En France et au Québec, des personnalités ont diffusé leur histoire personnelle d’adoption, souvent parfumée à l’eau de rose, dans les médias. Ce n’est évidemment pas leur « amour » qui est ici en cause. Sauf qu’aucun amour ne justifie d’instrumentaliser le corps d’une femme et d’imposer à l’enfant des stigmates qu’il portera toute sa vie. Le tout aux frais du contribuable.

Ici, le culte des droits individuels nous égare. Si nos sociétés ont des devoirs et des responsabilités, ce n’est pas à l’égard de ces « parents d’intention », mais à l’égard des plus vulnérables : la mère et l’enfant. « Il n’y a de droit à l’enfant que de le transformer en marchandise », écrivait le biologiste Jacques Testart. Ce pionnier de la procréation assistée a déploré que les méthodes qu’il avait contribué à développer, « pour résoudre les vrais malheurs, s’imposent peu à peu pour corriger les frustrations, voire proposer une échappatoire à la condition humaine ». Si la médecine a raison d’aider les couples souffrant d’infertilité, rappelle le chercheur, elle n’est pas là pour repousser les limites inhérentes à leur condition biologique.

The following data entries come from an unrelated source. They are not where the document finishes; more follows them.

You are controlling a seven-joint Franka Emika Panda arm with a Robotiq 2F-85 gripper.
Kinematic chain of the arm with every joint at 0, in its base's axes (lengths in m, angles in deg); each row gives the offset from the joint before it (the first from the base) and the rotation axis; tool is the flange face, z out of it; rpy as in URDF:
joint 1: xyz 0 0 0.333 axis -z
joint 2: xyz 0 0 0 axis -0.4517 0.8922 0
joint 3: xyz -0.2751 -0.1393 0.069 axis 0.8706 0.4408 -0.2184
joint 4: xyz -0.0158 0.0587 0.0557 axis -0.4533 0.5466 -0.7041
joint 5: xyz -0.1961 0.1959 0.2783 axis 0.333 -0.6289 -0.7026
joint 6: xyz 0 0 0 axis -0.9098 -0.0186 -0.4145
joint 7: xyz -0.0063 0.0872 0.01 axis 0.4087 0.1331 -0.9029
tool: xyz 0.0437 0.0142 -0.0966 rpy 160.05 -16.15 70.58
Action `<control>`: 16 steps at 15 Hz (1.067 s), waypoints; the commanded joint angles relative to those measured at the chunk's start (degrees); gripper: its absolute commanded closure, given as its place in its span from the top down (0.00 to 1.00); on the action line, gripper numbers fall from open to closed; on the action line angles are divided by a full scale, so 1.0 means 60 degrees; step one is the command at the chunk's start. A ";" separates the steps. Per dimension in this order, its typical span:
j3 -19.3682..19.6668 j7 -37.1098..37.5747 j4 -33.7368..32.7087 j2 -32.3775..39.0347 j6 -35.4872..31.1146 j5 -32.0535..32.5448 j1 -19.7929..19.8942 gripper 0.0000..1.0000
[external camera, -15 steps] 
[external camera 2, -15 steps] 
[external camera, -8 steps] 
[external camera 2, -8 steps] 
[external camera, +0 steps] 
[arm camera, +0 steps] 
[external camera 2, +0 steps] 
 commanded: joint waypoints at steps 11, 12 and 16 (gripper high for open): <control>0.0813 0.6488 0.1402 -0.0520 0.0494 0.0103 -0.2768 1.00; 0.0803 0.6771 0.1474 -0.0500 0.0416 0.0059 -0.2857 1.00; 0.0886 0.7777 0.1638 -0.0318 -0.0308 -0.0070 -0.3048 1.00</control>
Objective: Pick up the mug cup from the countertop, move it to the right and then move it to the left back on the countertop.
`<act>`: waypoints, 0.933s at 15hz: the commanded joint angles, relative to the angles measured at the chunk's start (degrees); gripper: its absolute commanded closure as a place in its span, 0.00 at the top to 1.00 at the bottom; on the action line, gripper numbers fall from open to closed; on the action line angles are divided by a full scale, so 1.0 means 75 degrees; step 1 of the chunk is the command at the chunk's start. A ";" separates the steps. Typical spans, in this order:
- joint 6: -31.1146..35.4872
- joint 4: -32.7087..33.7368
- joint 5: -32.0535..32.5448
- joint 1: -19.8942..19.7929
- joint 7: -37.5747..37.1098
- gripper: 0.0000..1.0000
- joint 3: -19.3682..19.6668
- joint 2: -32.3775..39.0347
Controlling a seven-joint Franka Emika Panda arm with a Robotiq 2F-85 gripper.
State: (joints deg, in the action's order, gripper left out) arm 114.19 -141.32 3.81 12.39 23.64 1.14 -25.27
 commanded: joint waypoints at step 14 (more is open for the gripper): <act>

Nous sommes ici dans le domaine de l’hybris et de l’excès. Car de quoi rêvent ces individus-rois, sinon du « meilleur des mondes » post-humain, où l’indifférenciation sexuelle leur permettrait d’assouvir leur « désir d’enfant » quand ils le veulent et à n’importe quel prix ? Un peu comme commander un repas sur Uber.

Il est aussi surprenant de constater le silence assourdissant de certaines féministes face à cette marchandisation du corps des femmes. Faut-il y voir la marque de ce « féminisme intersectionnel » que certains prônent même à l’Assemblée nationale et que la féministe américaine Christina Hoff Sommers avait plutôt qualifié de « féminisme kidnappé » ? Un féminisme qui, si nous avons bien compris, relègue les intérêts vitaux des femmes et des enfants loin derrière ceux des minorités raciales, ethniques ou sexuelles.